Radicchio rosso di Treviso

Definirlo un ortaggio è riduttivo. Indicarlo come l’ unica verdura che nel periodo invernale si coltiva in campo aperto non rende l’ idea del lavoro
che richiede per arrivare sulle nostre tavole. Ben sette passaggi. Stiamo parlando del radicchio rosso di Treviso Igp, indicazione geografica protetta. Una cicoria che si coltiva in 24 comuni del Veneto, nelle provincie di Treviso, Venezia e Padova, e che prevede una rotazione triennale delle colture per preservare da muffe e insetti dannosi questo eccezionale prodotto che incontra sempre piu’ i favori dei consumatori ed è una eccezionale fonte di reddito per gli agricoltori. E’ anche per questo che il radicchio è protagonista di diverse manifestazioni nel periodo della sua produzione, da novembre sino a marzo, ad opera dei comuni del territorio, delle Pro Loco trevigiane, riunite nell’ UNPLI, della provincia e soprattutto del Consorzio di tutela, nato nel 1996, che vigila sul corretto uso delle denominazioni e sulla produzione, al fine di salvaguardare la tipicita’ e assicurare la valorizzazione commerciale.
Fra le manifestazioni piu’ importanti c’ è la Festa del radicchio rosso di Treviso a Dosson di Casier, giunta alla 28 esima edizione, che va avanti sino al 2 febbraio, con serate gastronomiche di grande livello, grazie all’ impegno degli oltre 220 volontari dell’ UNPLI e all’ eccellenza di chi lavora in cucina.
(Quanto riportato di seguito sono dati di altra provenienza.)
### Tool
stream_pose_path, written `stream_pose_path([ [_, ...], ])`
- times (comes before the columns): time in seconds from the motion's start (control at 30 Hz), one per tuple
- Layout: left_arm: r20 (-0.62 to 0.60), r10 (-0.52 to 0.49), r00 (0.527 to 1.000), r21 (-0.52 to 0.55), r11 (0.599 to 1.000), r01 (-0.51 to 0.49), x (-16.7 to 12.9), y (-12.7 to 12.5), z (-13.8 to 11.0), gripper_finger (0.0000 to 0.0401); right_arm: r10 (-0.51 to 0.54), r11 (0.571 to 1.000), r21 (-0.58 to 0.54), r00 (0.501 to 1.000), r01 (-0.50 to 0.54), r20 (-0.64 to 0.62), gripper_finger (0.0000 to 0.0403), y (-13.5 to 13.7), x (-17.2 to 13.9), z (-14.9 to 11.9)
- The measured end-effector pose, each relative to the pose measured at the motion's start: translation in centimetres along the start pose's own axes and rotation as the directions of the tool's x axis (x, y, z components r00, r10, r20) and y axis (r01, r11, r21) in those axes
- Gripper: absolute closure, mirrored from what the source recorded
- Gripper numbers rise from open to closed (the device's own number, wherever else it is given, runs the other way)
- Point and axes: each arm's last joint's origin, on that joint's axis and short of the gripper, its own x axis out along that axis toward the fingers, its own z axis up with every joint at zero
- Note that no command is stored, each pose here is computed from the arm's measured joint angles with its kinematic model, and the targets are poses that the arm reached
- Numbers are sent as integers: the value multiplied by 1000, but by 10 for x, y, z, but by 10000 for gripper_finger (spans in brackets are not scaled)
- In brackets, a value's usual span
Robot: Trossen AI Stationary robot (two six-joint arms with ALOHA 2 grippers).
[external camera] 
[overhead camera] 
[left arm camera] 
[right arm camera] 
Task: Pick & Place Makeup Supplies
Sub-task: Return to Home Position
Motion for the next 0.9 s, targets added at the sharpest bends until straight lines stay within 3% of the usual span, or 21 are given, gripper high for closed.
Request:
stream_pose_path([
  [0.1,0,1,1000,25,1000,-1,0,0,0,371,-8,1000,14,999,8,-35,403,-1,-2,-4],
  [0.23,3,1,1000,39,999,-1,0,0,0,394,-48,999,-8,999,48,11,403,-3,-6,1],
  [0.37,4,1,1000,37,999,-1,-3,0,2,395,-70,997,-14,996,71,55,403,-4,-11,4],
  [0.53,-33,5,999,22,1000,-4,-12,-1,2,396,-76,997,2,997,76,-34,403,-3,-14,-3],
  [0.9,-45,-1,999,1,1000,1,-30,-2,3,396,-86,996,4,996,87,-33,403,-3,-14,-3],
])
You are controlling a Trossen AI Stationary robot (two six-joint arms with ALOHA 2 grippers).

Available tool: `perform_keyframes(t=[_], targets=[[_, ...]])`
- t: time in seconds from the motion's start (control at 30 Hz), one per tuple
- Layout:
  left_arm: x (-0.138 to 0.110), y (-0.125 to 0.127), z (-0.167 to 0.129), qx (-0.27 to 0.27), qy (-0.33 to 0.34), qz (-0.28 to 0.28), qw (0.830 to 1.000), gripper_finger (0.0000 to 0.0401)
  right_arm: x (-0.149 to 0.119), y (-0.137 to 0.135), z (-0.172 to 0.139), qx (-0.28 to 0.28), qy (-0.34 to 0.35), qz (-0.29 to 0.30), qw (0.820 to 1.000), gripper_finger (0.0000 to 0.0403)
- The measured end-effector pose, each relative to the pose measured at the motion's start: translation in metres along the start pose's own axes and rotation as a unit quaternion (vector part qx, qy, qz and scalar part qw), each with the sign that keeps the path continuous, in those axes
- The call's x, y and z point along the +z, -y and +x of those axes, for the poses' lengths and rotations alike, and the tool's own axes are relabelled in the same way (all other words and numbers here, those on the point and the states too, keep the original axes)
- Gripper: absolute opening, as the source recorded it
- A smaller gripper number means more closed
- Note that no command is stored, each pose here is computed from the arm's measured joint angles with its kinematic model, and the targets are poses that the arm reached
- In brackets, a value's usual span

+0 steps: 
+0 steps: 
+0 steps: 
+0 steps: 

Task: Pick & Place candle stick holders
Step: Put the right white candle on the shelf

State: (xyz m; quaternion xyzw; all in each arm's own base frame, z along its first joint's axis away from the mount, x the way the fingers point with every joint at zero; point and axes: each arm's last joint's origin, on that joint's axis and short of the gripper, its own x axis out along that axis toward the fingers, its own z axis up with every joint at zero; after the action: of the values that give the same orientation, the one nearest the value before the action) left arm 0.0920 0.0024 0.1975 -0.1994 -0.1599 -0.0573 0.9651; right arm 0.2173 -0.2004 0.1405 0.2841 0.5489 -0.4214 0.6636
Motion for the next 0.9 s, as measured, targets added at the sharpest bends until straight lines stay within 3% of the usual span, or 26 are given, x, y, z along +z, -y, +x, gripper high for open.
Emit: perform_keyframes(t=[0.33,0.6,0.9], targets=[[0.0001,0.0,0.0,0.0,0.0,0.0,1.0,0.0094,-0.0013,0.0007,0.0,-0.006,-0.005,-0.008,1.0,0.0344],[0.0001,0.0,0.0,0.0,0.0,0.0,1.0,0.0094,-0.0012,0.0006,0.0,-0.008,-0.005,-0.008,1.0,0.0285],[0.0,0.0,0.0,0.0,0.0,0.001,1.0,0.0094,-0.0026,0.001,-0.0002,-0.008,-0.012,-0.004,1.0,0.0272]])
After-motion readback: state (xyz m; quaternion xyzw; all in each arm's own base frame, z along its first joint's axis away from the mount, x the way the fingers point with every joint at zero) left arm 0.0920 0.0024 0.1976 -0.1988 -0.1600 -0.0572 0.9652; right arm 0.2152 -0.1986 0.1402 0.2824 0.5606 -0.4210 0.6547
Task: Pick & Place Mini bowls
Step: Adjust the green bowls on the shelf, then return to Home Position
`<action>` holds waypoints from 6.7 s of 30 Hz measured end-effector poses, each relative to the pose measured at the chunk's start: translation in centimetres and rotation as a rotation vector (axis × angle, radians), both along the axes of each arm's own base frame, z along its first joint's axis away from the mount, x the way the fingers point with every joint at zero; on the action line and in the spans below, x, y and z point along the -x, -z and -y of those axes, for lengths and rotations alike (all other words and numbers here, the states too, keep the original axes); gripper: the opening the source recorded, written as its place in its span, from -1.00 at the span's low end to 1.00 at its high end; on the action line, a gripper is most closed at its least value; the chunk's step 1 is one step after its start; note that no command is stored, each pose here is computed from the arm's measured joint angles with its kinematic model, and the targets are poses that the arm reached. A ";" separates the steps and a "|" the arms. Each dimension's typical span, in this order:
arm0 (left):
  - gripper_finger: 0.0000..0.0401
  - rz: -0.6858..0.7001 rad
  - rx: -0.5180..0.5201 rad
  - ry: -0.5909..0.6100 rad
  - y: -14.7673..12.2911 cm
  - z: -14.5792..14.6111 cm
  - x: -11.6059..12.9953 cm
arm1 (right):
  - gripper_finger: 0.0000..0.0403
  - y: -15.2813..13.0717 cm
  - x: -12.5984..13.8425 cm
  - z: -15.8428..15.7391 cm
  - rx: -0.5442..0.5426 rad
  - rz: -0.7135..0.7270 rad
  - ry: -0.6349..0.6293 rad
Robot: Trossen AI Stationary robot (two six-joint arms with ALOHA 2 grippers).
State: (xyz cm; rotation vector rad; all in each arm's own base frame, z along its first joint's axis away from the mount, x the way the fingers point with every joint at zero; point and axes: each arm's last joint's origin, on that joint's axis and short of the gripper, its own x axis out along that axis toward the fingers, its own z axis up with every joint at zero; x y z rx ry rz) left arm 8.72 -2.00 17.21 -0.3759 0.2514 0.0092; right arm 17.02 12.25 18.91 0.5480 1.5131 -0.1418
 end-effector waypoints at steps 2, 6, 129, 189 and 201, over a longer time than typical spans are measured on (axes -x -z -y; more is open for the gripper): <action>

Per promuovere questo ” fiore d’ inverno” come indica il titolo delle diverse rassegne organizzate dalle Pro Loco della zona,è stato predisposto anche un Press Tour che ha coinvolto la stampa quotidiana, riviste del settore, televisioni che si occupano di enogastronomia. Un giro che, avendo come base di partenza e ospitalita’ il Relais Barco Zonca, ad Arcade, ha visto il radicchio impegnato in difficili abbinamenti per la preparazione di ben 7 differenti tipi di pizza, la prima serata, presso la pizzeria ” Alciarodeluna”. Il giorno successivo si sono viste le differenti fasi di lavorazione, sino all’imbianchimento in acqua e poi alla confezione finale del prodotto, presso l’ azienda Nonno Andrea, di Paolo Manzan, presidente del Consorzio di Tutela, a Villorba. L’ azienda agricola Ca’ Mauro, di Silea, ha presentato i suoi prodotti lavorati e confezionati in vasetti. Tappa successiva l’ azienda agricola Venturin , di Visnadello di Spresiano, che alleva 250 capi di razza Frisona e lavora quotidianamente il suo latte producendo e vendendo formaggi, alcuni al radicchio. Non poteva mancare una birra artigianale al radicchio rosso di Treviso Igp, merito del maestro birraio Ivan Borsato, del micro-birrificio Casa Vecia a Camalo’.
Per concludere la giornata una cena all’ insegna del radicchio, dall’ antipasto al dolce, presso il ristorante Al MIgo’, dello chef Mirco Migotto, un locale che fa parte del Consorzio ristoranti del radicchio che, nel periodo invernale, propongono una cucina del territorio che valorizza le specificita’ locali, in questo caso il radicchio. L’ ultimo giorno il Press Tour si è concluso con una visita guidata al centro storico di Treviso e poi con la cerimonia di premiazione degli agricoltori a Dosson, nona tappa della Rassegna Fiori d’ inverno, a cura dell’ UNPLI Treviso e della provincia. Gran finale con il pranzo, ancora una volta all’ altezza
di questo straordinario radicchio rosso che per ora è venduto principalmente in Italia, anche a causa dei costi di spedizione via aereo all’ estero, ma che sfruttando nuove tecniche di conservazione potrebbe diventare un altro messaggero della qualita’ del Made in Italy all’ estero.